Aurora didn’t want to reopen that wound . She wanted it sealed. She wanted the past to stop reaching.
But Lucien had come through the doorway. He hadn’t knocked. He had forced the lock to behave. The past had followed.
Aurora swallowed. “You left anyway.”
Lucien’s jaw worked. He stared at her like he weighed the cost of each word. “I left because someone else got to you first.”
Aurora’s eyes widened . “Who?”
Lucien’s cane shifted slightly in his grip. The ivory handle looked like a luxury . The blade under it looked like intent .
“Someone called you,” he said. “In your voice.”
Aurora went cold.
No one else said it out loud. Not ever. She remembered the call now—not the exact details, but the feeling . Her skin had prickled. Her phone screen had lit with a number she didn’t recognise. When she answered, she’d heard herself breathing. Then she’d heard a sentence she couldn’t put a shape to. After it cut off, she’d stared at the voicemail icon until it turned into static.
She had blamed herself for not recording it. She had blamed her memory.
Lucien’s words turned her blame into a target.
Aurora stepped back, letting the door swing wider behind her, letting her flat breathe into the hallway. “You know about that.”
Lucien nodded once. “I know the voice. It belonged to an entity that uses contracts and confusion as bait.”
Aurora’s mouth went dry. “So you came because you think I’m bait.”
“I came because you’re not only bait,” Lucien said. “You’re the hook.”
Aurora let out a short laugh with no humour. “That’s comforting .”
“It wasn’t meant to comfort you.” His amber eye held hers. “It was meant to keep you from walking into it alone.”
Aurora looked past him down the hall, half-expecting someone to appear from the shadows with a grin and a knife. The stairwell stayed empty.
She looked back at Lucien. “Then why didn’t you come sooner?”
Lucien’s expression twisted in a way that made him look less like a fixer and more like a man. Not pleading. Just exposed.
“Because I wanted you away from me,” he said. “I wanted the danger to aim at the person it couldn’t predict.”
Aurora’s throat burned. “You thought you could choose where danger landed.”
“I thought I could control it,” Lucien corrected, voice hardening again . “And I couldn’t.”
That confession cracked something open. Aurora felt it in her chest. The hurt she’d packed away surged up. It wasn’t just anger now. It was grief for the version of herself who’d trusted him.

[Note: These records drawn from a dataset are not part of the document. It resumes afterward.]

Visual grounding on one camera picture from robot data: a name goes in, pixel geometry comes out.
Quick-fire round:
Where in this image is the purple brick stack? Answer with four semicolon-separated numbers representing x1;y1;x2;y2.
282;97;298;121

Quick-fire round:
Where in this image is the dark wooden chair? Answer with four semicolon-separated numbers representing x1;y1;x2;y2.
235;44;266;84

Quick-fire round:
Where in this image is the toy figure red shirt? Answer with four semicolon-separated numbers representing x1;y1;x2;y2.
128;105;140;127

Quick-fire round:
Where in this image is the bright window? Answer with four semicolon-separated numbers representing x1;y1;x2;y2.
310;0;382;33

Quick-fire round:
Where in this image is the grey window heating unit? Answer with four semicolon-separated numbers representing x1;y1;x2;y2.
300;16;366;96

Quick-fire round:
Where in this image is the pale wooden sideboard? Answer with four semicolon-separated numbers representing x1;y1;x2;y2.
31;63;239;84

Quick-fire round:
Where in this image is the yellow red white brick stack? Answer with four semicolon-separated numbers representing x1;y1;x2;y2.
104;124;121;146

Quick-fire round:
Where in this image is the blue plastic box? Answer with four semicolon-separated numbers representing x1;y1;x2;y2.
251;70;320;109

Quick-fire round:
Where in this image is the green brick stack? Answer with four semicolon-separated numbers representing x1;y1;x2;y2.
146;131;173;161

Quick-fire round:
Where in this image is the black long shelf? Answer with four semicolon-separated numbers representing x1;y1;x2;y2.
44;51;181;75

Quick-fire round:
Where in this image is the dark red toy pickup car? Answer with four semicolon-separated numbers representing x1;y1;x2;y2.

She took a step into the doorway, forcing him to stay where he stood. She didn’t touch him. She didn’t step past his cane. She held the boundary like it mattered.
“You want me to trust you,” she said.
Lucien didn’t look away. “I want you to listen.”
Aurora’s gaze dropped to his cane. The blade stayed hidden. The handle stayed ivory. She could imagine the blade slid out in a heartbeat if he needed it.
“What happens if I don’t?” she asked.
Lucien’s answer came fast, and it wasn’t dramatic. It sounded like a fact he hated . “Then the person using your voice will try again. They’ll push you into delivering something you can’t refuse. You’ll open it without remembering. You’ll sign a contract with your own name on it.”
Aurora stared at him. Her mind sprinted through possibilities and found only one that fit: the way her nights had gone strange lately, the way her handwriting had appeared when she couldn’t account for time.
Her wrist scar itched.
Ptolemy hopped down and rubbed against Aurora’s ankle, as if to remind her she still belonged to the living world. Aurora bent and scratched behind his ears without looking away from Lucien.
“Why tell me now?” she asked.
Lucien’s voice lowered. “Because I heard Eva got dragged into your case. Not physically.” He paused. “Mentally. She’s been reading too much. Her eyes keep tracking the wrong lines on the page.”
Aurora froze mid-scratch. “Eva’s in danger?”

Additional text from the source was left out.